In the form of a possible 'fat-tax' on soft drinks and ‘junk food', the industry faces an even blunter threat to its future.

"The question is, will a soda tax on CSD's have the desired effect on obesity?" Yach asks. "Others will answer the question on whether it will generate revenues dramatically and there are many that see the soft drinks tax issue purely as a revenue generator. But will it have the desired effect on obesity? The answer is mixed to doubtful.

"We are in deficit reduction mode and any thoughts of revenue, people are going to look at to try and lower the deficit. But they need to separate that need from the need to have a responsible approach to healthy eating and obesity reduction," Yach says.

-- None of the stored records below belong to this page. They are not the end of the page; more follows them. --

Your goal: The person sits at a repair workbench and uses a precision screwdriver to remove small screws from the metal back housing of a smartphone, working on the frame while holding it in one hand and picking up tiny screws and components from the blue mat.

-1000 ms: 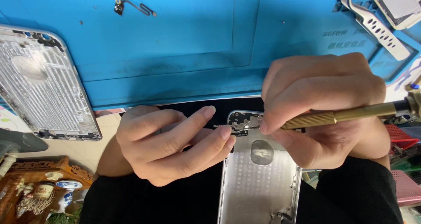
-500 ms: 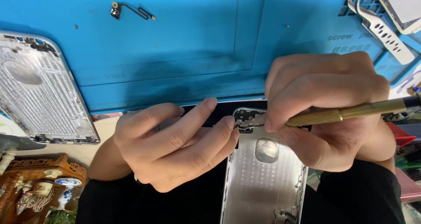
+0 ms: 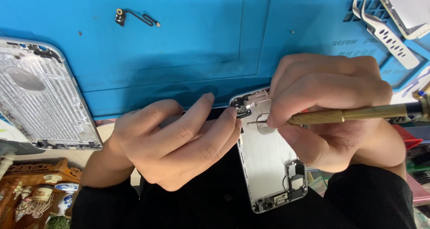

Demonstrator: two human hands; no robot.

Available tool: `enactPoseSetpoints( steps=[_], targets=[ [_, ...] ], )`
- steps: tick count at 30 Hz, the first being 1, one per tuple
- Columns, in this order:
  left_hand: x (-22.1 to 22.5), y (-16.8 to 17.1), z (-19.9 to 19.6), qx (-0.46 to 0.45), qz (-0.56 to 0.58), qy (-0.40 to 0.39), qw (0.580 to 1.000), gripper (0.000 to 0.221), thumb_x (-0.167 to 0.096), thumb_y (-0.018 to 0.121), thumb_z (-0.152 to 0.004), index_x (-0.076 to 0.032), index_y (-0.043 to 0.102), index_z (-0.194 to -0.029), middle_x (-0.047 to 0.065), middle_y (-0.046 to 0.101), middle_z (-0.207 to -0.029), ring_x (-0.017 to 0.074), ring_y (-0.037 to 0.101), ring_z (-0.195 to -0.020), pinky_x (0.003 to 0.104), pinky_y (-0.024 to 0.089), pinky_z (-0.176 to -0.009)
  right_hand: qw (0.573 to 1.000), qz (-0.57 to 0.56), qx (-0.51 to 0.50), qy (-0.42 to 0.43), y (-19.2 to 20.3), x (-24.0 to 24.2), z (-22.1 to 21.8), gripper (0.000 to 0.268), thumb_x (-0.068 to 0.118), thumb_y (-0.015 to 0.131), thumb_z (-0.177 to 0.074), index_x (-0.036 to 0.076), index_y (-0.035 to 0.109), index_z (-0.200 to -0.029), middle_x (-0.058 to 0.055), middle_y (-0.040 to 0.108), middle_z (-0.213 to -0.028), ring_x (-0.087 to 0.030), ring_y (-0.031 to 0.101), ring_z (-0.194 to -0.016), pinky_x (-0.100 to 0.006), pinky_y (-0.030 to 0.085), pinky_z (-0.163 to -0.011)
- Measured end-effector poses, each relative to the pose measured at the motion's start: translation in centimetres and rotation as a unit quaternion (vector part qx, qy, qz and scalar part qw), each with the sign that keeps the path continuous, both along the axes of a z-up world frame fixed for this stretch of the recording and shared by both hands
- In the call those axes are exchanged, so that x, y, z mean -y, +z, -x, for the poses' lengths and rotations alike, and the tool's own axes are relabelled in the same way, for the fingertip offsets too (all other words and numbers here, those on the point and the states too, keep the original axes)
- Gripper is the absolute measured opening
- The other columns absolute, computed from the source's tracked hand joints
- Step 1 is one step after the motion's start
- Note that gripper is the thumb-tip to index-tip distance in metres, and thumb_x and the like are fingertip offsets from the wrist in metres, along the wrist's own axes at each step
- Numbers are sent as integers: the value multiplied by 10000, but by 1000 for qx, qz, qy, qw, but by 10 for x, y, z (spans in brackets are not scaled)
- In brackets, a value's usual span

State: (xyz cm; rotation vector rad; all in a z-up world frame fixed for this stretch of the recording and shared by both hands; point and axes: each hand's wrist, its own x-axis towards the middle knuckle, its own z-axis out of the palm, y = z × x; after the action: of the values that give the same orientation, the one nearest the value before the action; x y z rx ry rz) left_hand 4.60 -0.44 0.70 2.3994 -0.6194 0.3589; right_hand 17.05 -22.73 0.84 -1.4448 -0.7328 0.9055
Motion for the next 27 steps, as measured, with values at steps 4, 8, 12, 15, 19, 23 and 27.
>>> enactPoseSetpoints(
  steps=[4, 8, 12, 15, 19, 23, 27],
  targets=[
    [1, 0, -1, 10, -9, 4, 1000, 131, -86, 796, -899, -170, 807, -999, -47, 708, -1000, 129, 662, -846, 238, 336, -570, 1000, -1, 22, -18, 3, -2, 5, 62, 12, 644, -754, -2, 663, -811, -60, 661, -703, -148, 647, -595, -305, 526, -592],
    [3, -3, 7, -7, 0, 39, 999, 190, -114, 822, -805, -192, 818, -978, -75, 649, -915, 116, 583, -784, 264, 298, -537, 997, 44, 41, -41, 6, -4, 9, 75, -11, 673, -762, -2, 662, -836, -63, 651, -727, -164, 646, -634, -291, 530, -598],
    [1, -4, 4, 7, -8, 36, 999, 353, -142, 788, -665, -207, 835, -1009, -75, 621, -904, 119, 554, -776, 263, 272, -541, 994, 68, 67, -46, 7, -4, 11, 94, -26, 697, -766, 8, 660, -846, -66, 639, -737, -182, 648, -662, -287, 528, -598],
    [0, -3, 4, -2, 3, 40, 999, 325, -110, 799, -691, -203, 825, -1001, -73, 625, -908, 126, 560, -784, 265, 272, -541, 993, 96, 57, -44, 11, -5, 12, 89, -37, 695, -774, 7, 656, -841, -67, 633, -737, -179, 646, -662, -277, 521, -587],
    [-1, -6, 3, 8, 9, 43, 999, 297, -128, 798, -683, -195, 823, -972, -70, 625, -882, 123, 562, -776, 259, 253, -525, 990, 109, 81, -38, 12, -5, 14, 121, -34, 713, -753, -1, 649, -850, -85, 619, -747, -210, 634, -697, -295, 506, -616],
    [-4, -9, 2, 10, -1, 34, 999, 257, -82, 809, -723, -163, 807, -966, -62, 624, -906, 132, 569, -813, 253, 276, -541, 986, 85, 139, -29, 5, -4, 11, 138, -68, 733, -749, -9, 664, -853, -110, 643, -730, -227, 665, -672, -310, 528, -605],
    [-3, -13, 0, 20, 5, 42, 999, 188, -72, 845, -749, -155, 782, -906, -60, 626, -892, 128, 569, -804, 248, 275, -534, 979, 64, 194, -16, 4, -1, 8, 169, -70, 803, -769, -36, 683, -883, -166, 666, -728, -242, 692, -645, -321, 539, -579]
  ],
)
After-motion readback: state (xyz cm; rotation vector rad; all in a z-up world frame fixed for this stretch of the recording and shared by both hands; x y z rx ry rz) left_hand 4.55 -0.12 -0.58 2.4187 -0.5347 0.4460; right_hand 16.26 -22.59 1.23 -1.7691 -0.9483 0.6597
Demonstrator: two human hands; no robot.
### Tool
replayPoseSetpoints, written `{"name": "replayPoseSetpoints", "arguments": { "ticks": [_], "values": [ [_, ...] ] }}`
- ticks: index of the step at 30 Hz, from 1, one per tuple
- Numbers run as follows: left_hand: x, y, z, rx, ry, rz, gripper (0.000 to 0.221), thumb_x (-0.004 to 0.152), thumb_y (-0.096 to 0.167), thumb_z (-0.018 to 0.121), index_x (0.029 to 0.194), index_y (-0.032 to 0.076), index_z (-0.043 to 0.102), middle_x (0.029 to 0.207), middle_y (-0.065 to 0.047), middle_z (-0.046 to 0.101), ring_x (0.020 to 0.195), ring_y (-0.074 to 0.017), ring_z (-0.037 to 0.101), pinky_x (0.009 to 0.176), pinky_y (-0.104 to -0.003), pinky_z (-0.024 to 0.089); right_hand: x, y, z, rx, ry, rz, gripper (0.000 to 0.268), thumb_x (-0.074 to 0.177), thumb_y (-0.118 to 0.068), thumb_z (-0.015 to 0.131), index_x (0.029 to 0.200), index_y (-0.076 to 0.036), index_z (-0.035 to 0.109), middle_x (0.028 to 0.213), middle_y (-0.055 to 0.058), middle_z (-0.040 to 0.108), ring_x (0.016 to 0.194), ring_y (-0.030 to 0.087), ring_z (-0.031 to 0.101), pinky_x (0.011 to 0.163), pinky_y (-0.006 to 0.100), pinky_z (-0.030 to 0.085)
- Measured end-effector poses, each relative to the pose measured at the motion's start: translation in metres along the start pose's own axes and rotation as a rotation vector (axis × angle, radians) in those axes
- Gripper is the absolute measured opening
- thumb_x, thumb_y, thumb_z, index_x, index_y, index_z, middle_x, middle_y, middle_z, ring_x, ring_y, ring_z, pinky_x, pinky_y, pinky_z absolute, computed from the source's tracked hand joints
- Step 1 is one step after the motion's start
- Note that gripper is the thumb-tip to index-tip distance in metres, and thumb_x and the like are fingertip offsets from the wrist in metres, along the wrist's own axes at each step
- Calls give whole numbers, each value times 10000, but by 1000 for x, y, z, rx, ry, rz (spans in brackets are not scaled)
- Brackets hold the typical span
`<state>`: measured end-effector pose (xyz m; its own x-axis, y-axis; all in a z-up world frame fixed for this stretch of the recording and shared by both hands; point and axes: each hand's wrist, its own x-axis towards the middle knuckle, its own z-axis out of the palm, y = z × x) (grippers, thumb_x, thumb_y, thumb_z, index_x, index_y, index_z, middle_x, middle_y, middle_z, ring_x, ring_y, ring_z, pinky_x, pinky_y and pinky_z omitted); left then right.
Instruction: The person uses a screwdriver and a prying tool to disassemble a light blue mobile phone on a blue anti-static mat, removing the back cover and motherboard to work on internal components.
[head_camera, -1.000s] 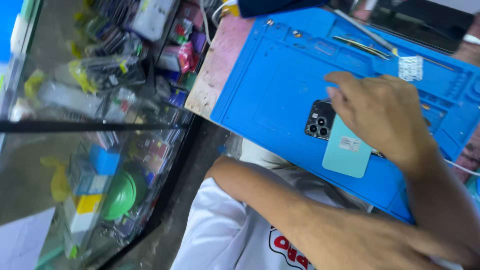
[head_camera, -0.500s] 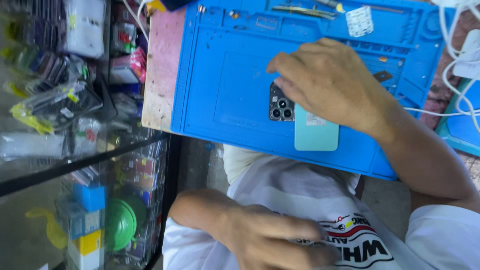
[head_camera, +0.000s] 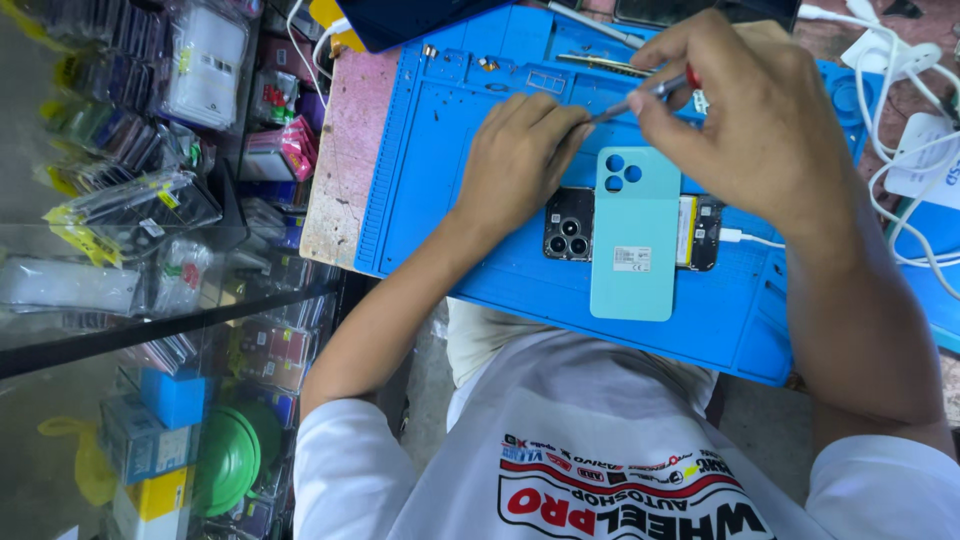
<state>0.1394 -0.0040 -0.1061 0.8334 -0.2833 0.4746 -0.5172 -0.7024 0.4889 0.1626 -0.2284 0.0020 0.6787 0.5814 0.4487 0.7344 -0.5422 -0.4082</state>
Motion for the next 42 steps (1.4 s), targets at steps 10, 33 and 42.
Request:
{"name": "replayPoseSetpoints", "arguments": {
  "ticks": [10,33,42],
  "values": [
    [33,-18,24,-1,-8,90,250,910,65,703,1160,70,698,1017,-89,642,993,-296,617,871,-435,493,-4,21,-8,-178,-20,45,200,977,-128,811,1004,-49,628,797,57,687,769,241,699,820,411,510],
    [-82,28,-38,-352,-153,-268,724,858,105,797,1514,80,491,1372,-61,680,1302,-281,561,1167,-429,377,-10,-27,39,11,-264,-15,208,908,-171,772,985,-52,619,836,101,705,865,317,695,879,457,508],
    [-78,29,-38,-353,-145,-268,682,872,117,791,1496,75,518,1349,-55,693,1279,-266,576,1150,-422,393,-3,-32,40,120,-291,-26,196,904,-154,743,956,-51,585,818,102,689,818,329,685,838,451,508]
  ]
}}
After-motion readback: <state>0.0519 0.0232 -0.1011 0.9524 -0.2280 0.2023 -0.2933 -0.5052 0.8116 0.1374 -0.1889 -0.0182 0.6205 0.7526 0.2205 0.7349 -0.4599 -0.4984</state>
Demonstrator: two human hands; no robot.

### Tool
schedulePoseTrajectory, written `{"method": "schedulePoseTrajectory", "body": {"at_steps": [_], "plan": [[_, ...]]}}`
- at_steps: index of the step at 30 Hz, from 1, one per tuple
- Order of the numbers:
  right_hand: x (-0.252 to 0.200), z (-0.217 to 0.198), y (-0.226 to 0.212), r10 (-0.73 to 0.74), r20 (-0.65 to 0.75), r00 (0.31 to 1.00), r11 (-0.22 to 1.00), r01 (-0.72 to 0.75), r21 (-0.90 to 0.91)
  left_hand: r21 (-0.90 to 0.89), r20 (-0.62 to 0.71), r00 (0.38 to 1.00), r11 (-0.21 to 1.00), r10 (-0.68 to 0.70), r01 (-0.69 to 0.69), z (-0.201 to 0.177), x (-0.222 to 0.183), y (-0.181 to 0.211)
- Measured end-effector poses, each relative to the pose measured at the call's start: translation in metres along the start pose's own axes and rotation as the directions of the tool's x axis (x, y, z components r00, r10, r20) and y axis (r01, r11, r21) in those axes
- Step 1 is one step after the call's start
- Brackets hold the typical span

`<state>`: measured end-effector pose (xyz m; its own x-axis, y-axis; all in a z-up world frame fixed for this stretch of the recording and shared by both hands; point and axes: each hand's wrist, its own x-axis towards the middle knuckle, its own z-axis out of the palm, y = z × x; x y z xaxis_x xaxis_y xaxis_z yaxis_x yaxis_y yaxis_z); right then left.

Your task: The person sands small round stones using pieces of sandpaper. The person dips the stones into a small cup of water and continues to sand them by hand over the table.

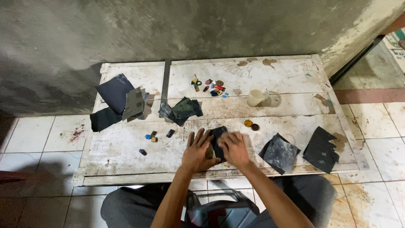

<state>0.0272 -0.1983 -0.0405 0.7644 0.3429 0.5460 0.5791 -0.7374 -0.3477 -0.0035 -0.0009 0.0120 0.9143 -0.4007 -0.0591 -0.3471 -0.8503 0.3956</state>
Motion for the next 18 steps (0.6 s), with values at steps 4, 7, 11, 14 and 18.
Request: {"method": "schedulePoseTrajectory", "body": {"at_steps": [4,7,11,14,18], "plan": [[0.021,0.017,0.013,0.068,-0.054,0.996,0.998,-0.068,0.015,0.004,-0.078,0.996,0.999,0.044,-0.043,0.008,-0.003,-0.008],[0.009,0.010,0.009,0.078,-0.025,0.997,0.997,-0.078,-0.013,-0.023,-0.110,0.992,0.998,0.055,-0.058,0.008,-0.003,-0.007],[-0.026,-0.012,-0.014,-0.013,0.037,0.999,0.997,0.010,0.072,-0.006,-0.089,0.995,0.999,0.044,-0.045,0.008,-0.002,-0.008],[-0.029,-0.020,-0.016,-0.037,0.049,0.998,0.996,0.033,0.080,0.008,-0.093,0.995,0.999,0.046,-0.045,0.014,0.007,-0.013],[-0.005,0.006,0.001,-0.072,-0.024,0.997,0.997,0.073,0.027,0.038,-0.098,0.993,0.997,0.071,-0.068,0.014,-0.001,-0.012]]}}
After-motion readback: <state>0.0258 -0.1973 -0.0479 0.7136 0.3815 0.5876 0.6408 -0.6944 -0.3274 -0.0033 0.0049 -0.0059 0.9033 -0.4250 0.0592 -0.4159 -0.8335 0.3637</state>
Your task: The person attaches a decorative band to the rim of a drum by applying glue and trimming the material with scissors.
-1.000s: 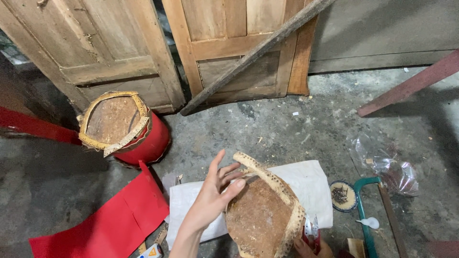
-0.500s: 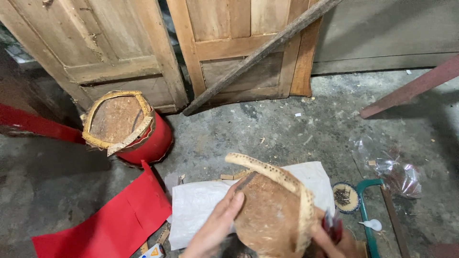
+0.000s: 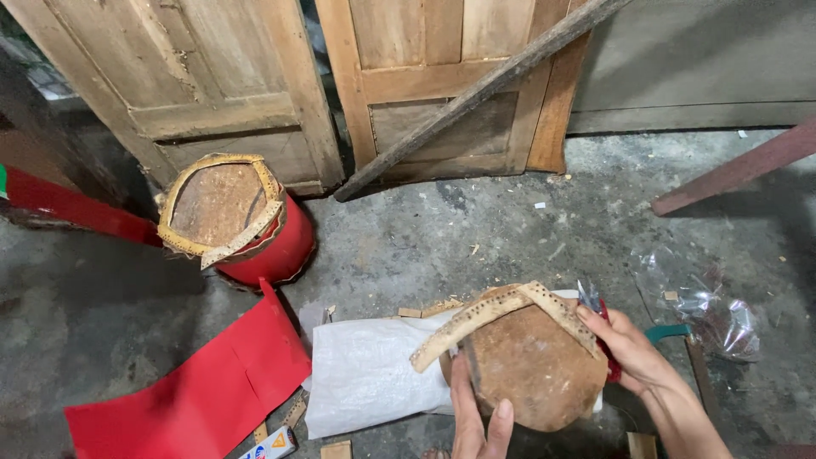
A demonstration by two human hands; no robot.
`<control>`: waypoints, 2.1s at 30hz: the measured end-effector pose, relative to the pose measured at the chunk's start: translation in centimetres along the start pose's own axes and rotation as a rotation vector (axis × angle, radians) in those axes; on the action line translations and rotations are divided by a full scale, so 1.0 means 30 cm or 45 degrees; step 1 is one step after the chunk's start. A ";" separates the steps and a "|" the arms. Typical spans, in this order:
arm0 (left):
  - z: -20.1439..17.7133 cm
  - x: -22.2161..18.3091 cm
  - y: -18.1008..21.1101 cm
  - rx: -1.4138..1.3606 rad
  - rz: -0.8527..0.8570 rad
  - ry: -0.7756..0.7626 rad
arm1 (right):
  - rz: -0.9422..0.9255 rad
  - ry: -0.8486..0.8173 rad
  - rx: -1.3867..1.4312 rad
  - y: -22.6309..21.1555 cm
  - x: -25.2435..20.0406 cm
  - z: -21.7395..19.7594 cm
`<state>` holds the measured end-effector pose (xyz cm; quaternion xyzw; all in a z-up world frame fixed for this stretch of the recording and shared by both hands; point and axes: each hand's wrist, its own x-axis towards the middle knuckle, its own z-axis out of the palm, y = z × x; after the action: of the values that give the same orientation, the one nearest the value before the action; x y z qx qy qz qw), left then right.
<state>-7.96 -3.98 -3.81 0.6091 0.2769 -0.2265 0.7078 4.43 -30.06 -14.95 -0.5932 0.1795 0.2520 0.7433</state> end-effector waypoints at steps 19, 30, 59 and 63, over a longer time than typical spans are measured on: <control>-0.232 0.085 0.299 0.958 0.783 -0.111 | -0.001 0.081 0.146 0.126 0.082 -0.178; -0.189 0.177 0.213 0.439 0.470 -0.204 | 0.046 0.141 0.096 -0.057 -0.058 -0.003; -0.148 0.229 0.145 -0.080 0.195 -0.354 | 0.334 -0.225 0.049 -0.118 -0.404 0.487; -0.138 0.182 0.189 -0.205 0.042 -0.321 | 0.231 -0.306 0.024 -0.089 -0.399 0.476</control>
<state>-0.63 1.07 -3.70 0.5217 0.1930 -0.2665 0.7871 -4.14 -18.55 -2.75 -0.5332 0.1445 0.3856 0.7390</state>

For now however, Yach insists the soft drinks giant is firmly focused on its own current commitments, although he concedes that the pace of change behind this issue may alter the boundaries within which he is operating even in the medium term.

"I have no doubt that five years from now we will find that there is a need to review these (targets) and maybe change, alter and add in things that we hadn't even thought of," Yach admits.

"In the last decade we have seen a growth of interest in Omega 3 fatty acids for both brain development and heart disease," he adds. "I am sure that all of these advances in science will lead to changes in our goals and commitments and I think this is a critical point that our CEO has made, that even our goals will evolve as science improves and as we make progress."